US 12,327,564 B1
	Voice-based user recognition
Zhenning Tan, Union City, CA (US); Eunjung Han, Los Altos, CA (US); Ruirui Li, Sunnyvale, CA (US); Hongda Mao, Fremont, CA (US); Yuguang Yang, Charlotte, NC (US); Oguz Hasan Elibol, Sunnyvale, CA (US); Itay Teller, Sunnyvale, CA (US); Mohamed G Mahmoud, Santa Clara, CA (US); and Andreas Stolcke, Alameda, CA (US)
Assigned to Amazon Technologies, Inc., Seattle, WA (US)
Filed by Amazon Technologies, Inc., Seattle, WA (US)
Filed on Sep. 29, 2021, as Appl. No. 17/488,520.
Claims priority of provisional application 63/241,075, filed on Sep. 6, 2021.
Int. Cl. G10L 17/04 (2013.01); G10L 17/02 (2013.01); G10L 17/06 (2013.01); G10L 17/18 (2013.01); G10L 17/22 (2013.01)

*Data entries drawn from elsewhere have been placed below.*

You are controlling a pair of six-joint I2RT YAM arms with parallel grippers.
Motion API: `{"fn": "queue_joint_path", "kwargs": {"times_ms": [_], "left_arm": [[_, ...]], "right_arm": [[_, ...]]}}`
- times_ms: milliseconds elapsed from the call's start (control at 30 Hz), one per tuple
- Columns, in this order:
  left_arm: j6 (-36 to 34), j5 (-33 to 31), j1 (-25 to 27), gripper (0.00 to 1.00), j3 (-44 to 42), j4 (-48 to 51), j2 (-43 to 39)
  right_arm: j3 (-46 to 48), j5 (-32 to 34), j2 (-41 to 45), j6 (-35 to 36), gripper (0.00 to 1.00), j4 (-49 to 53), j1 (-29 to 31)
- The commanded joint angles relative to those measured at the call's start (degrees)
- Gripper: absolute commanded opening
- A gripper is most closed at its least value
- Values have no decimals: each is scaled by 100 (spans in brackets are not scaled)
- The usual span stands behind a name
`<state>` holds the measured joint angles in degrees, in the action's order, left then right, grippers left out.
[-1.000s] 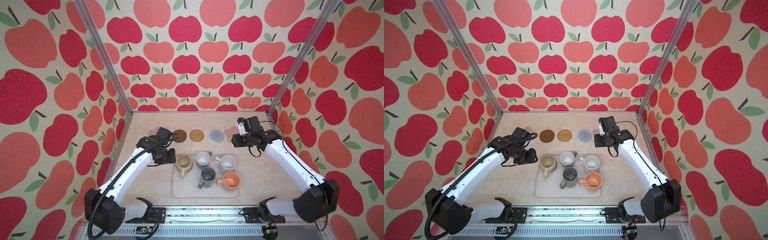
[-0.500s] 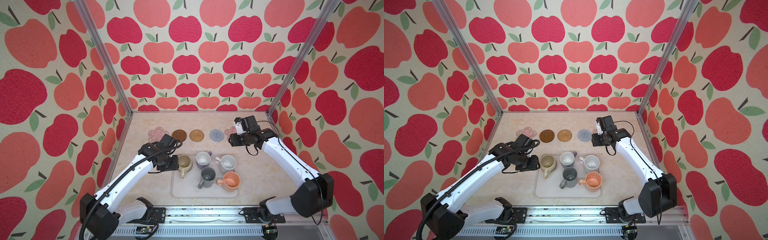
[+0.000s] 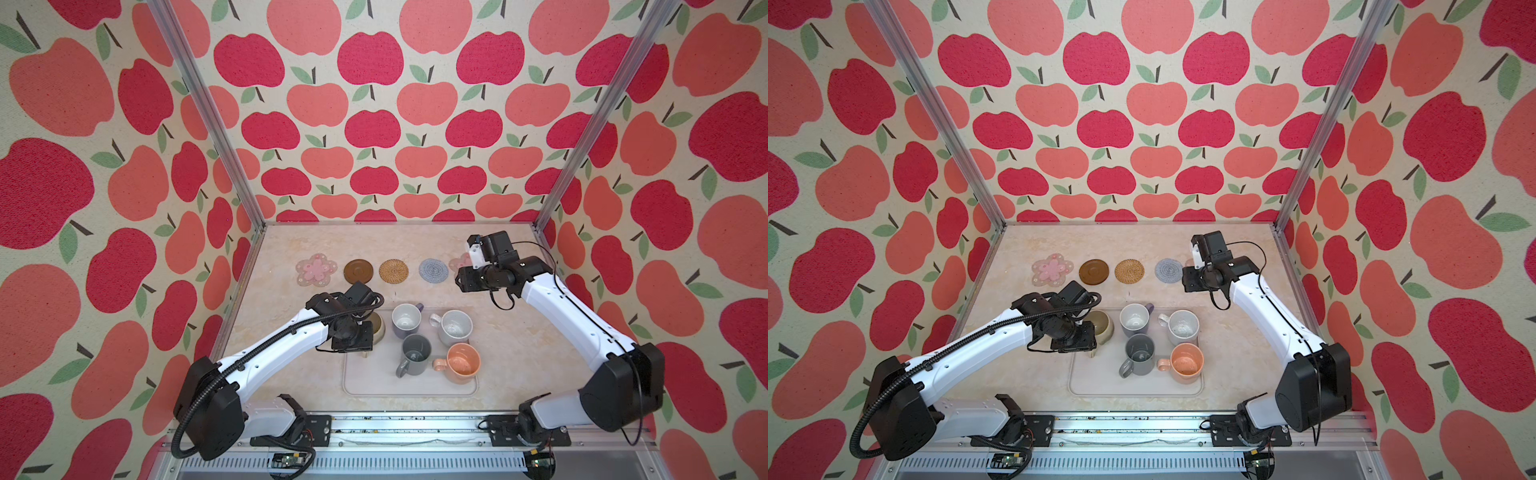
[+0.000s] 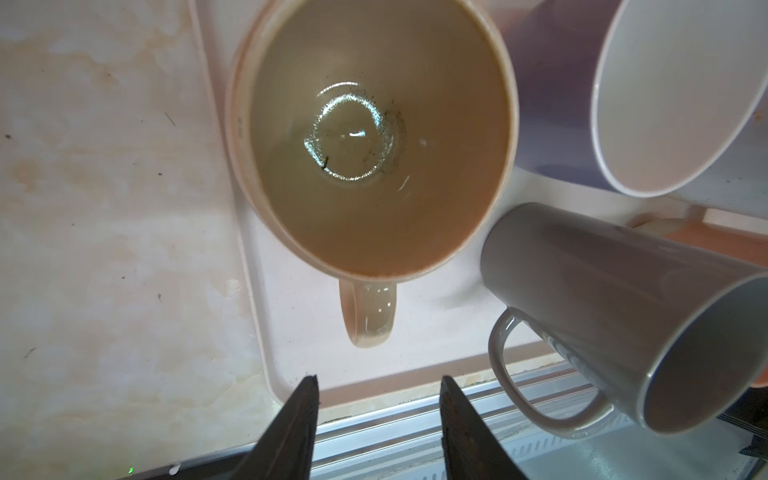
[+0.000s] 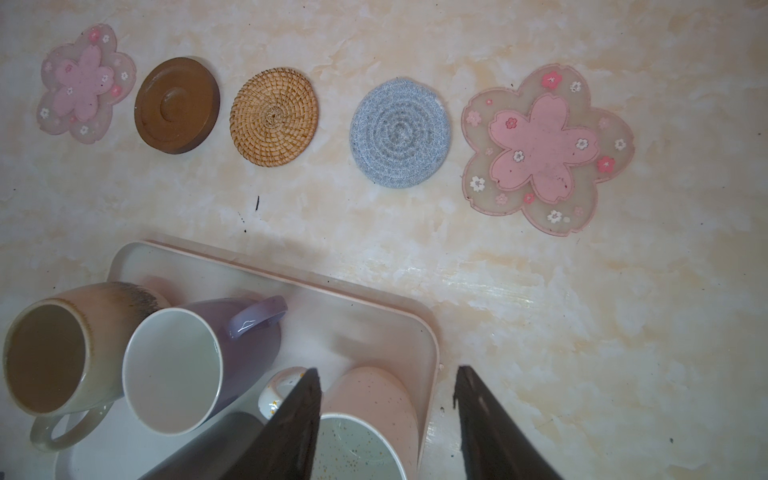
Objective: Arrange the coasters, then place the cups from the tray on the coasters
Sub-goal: 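Move the left gripper over the beige mug while the right gripper holds still, then lower the left gripper into the beige mug opening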
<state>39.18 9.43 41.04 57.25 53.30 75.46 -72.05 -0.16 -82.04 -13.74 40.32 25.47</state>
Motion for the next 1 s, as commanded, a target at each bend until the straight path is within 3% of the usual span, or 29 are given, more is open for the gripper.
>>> {"fn": "queue_joint_path", "kwargs": {"times_ms": [0,967], "left_arm": [[187,-151,38,50,13,-83,234],[537,-840,360,48,145,-267,1184]], "right_arm": [[68,-47,33,-34,55,36,10],[8,-43,224,-122,56,214,61]]}}
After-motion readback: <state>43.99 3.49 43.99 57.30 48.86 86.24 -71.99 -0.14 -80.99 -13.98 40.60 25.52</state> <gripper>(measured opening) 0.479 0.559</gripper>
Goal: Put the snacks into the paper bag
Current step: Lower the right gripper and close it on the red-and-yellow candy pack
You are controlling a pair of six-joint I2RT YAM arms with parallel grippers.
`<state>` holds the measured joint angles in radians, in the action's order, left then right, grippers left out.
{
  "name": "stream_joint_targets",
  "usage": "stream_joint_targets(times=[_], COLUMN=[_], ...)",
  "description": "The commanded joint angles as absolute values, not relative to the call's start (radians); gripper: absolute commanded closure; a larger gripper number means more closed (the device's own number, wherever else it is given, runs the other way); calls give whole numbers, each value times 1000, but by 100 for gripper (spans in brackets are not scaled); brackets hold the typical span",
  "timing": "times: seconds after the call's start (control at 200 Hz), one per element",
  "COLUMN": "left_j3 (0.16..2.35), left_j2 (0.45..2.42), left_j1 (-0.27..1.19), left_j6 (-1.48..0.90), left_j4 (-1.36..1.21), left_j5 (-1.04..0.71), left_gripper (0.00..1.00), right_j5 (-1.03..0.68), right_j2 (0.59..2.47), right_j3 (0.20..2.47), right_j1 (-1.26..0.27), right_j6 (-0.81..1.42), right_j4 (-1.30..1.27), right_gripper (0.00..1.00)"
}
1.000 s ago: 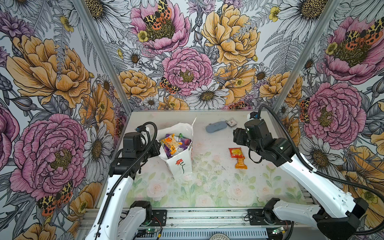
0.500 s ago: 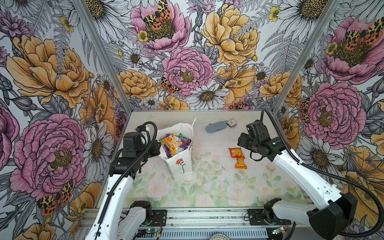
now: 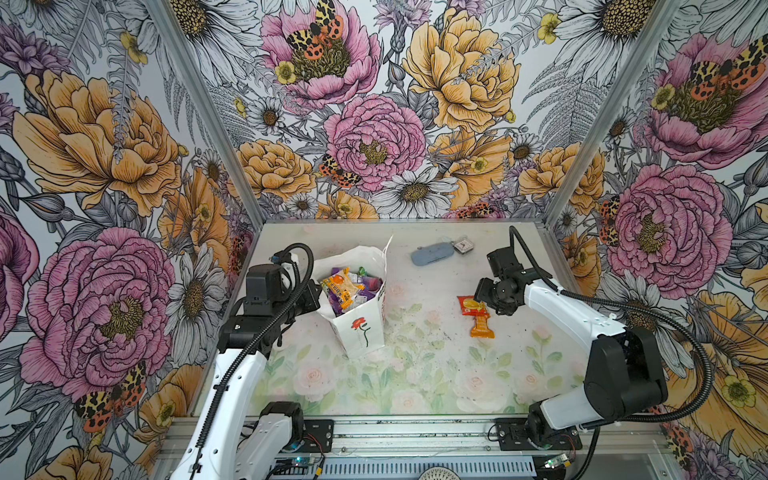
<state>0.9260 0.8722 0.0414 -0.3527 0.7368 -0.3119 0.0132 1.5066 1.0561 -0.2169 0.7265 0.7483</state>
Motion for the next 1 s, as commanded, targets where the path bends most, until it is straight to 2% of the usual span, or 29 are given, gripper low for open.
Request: stream_joint_targets(times=[0.0,0.32,0.676,0.996], left_j3=[936,937,937,937], left_j2=[838,845,844,843], left_j1=[30,33,32,32], left_j6=[-347,-348,-349,-348], left_j4=[638,637,636,636], left_j5=[-323,-326,-326,-326], left_gripper=[97,96,96,96], right_j5=[-42,-112,-124,-118], right_j2=[1541,1698,1753,1679], right_j3=[1063,1082,1098,1078], right_j1=[-187,-174,-178,-187], right_j6=[639,514,502,513], right_j4=[695,687,680,677], right_gripper=[32,37,59,75])
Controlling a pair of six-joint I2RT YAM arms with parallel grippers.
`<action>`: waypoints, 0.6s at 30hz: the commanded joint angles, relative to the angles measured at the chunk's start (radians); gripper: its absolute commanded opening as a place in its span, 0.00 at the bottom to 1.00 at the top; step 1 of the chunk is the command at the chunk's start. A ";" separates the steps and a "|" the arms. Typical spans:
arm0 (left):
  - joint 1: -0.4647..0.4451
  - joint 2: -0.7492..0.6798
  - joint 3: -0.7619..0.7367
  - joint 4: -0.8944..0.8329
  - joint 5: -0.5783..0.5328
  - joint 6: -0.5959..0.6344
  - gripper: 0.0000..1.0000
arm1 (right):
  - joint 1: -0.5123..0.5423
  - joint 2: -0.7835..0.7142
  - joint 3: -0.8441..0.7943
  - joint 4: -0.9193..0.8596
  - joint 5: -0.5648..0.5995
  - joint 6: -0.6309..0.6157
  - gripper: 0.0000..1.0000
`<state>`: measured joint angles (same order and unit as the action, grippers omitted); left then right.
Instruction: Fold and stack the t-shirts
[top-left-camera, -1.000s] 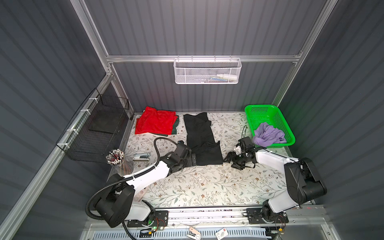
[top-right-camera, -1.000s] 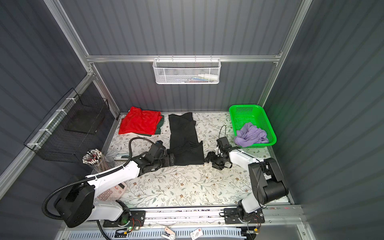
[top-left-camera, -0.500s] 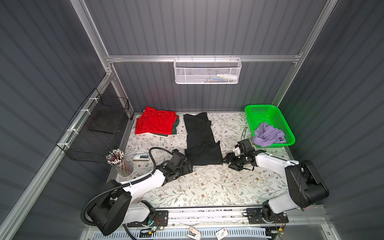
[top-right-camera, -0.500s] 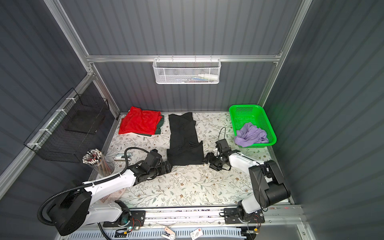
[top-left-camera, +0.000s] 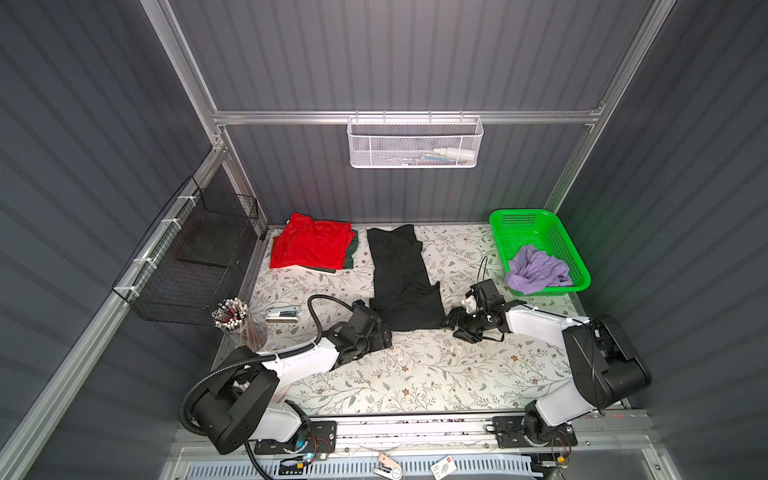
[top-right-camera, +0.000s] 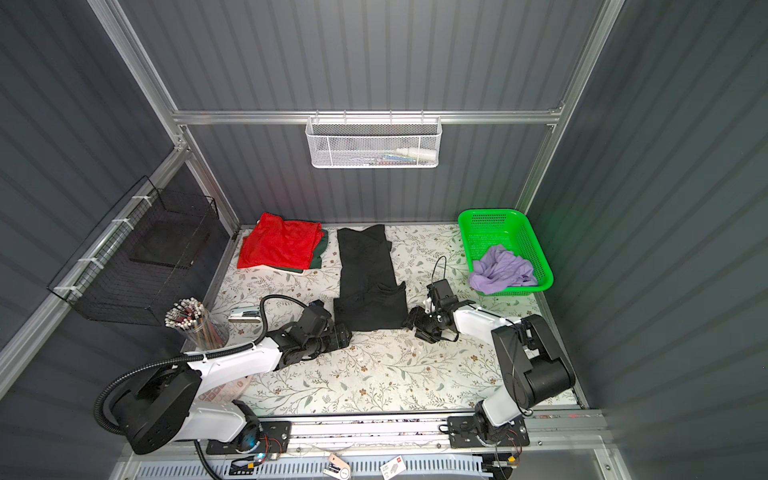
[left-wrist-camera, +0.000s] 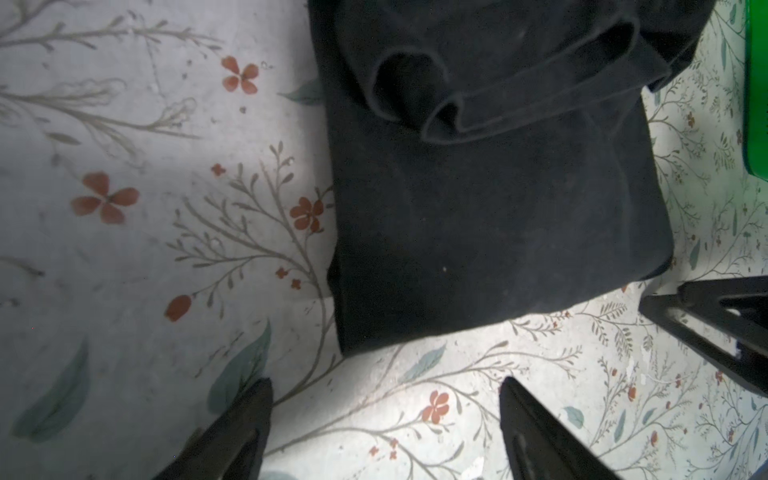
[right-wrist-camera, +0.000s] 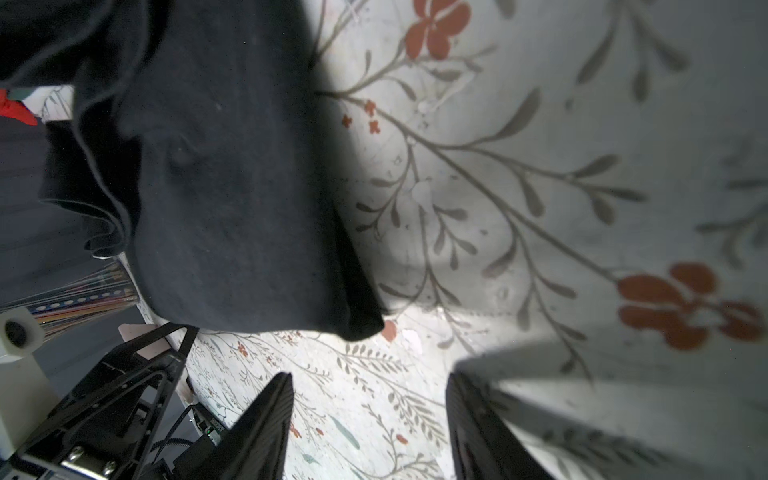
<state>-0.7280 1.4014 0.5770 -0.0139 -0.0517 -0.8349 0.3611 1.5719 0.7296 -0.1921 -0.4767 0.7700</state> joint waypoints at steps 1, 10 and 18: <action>-0.005 0.047 0.014 -0.039 -0.004 0.021 0.86 | 0.004 0.017 0.026 -0.007 0.002 0.004 0.61; -0.005 0.101 0.061 -0.046 -0.023 0.052 0.86 | 0.009 0.043 0.041 -0.004 0.006 0.002 0.60; -0.004 0.171 0.104 -0.021 -0.028 0.052 0.85 | 0.010 0.036 0.025 0.009 0.006 0.006 0.58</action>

CPC G10L 17/06 (2013.01) [G10L 17/04 (2013.01); G10L 17/18 (2013.01); G10L 17/22 (2013.01); G10L 17/02 (2013.01)]

22 Claims

1. A computer-implemented method comprising:

receiving, by a device, audio data corresponding to a first spoken user input;

generating, using the audio data, a first vector representing first speech characteristics of the first spoken user input, the first vector comprising a first plurality of values including at least a first value and a second value;

identifying a second vector associated with the device and a first user profile identifier, the second vector representing second speech characteristics of a first user corresponding to the first user profile identifier, the second vector comprising a second plurality of values;

identifying a third vector associated with the device and a second user profile identifier, the third vector representing third speech characteristics of a second user corresponding to the second user profile identifier, the third vector comprising a third plurality of values;

determining a machine learning (ML) model corresponding to a group of users associated with the device, the ML model being configured using at least:

a first positive sample comprising a fourth vector representing a second spoken user input associated with the first user profile identifier and a fifth vector representing a third spoken user input associated with the first user profile identifier,

a second positive sample comprising a sixth vector representing a fourth spoken user input associated with the second user profile identifier and a seventh vector representing a fifth spoken user input associated with the second user profile identifier, and

a negative sample comprising the fourth vector and the sixth vector;

processing, using the ML model, the first vector to generate an eighth vector representing a portion of the first speech characteristics, the eighth vector comprising a fourth plurality of values including the first value and excluding the second value, the fourth plurality of values comprising fewer values than the first plurality of values;

processing, using the ML model, the second vector to generate a ninth vector representing a portion of the second speech characteristics, the ninth vector comprising a fifth plurality of values comprising fewer values than the second plurality of values;

processing, using the ML model, the third vector to generate a tenth vector representing a portion of the third speech characteristics, the tenth vector comprising a sixth plurality of values comprising fewer values than the third plurality of values;

determining a first score representing a similarity between the eighth vector and the ninth vector;

determining a second score representing a similarity between the eighth vector and the tenth vector;

determining, based at least in part on the first score and the second score, that the first spoken user input corresponds to the first user profile identifier; and

determining, using the first user profile identifier, output data responsive to the first spoken user input.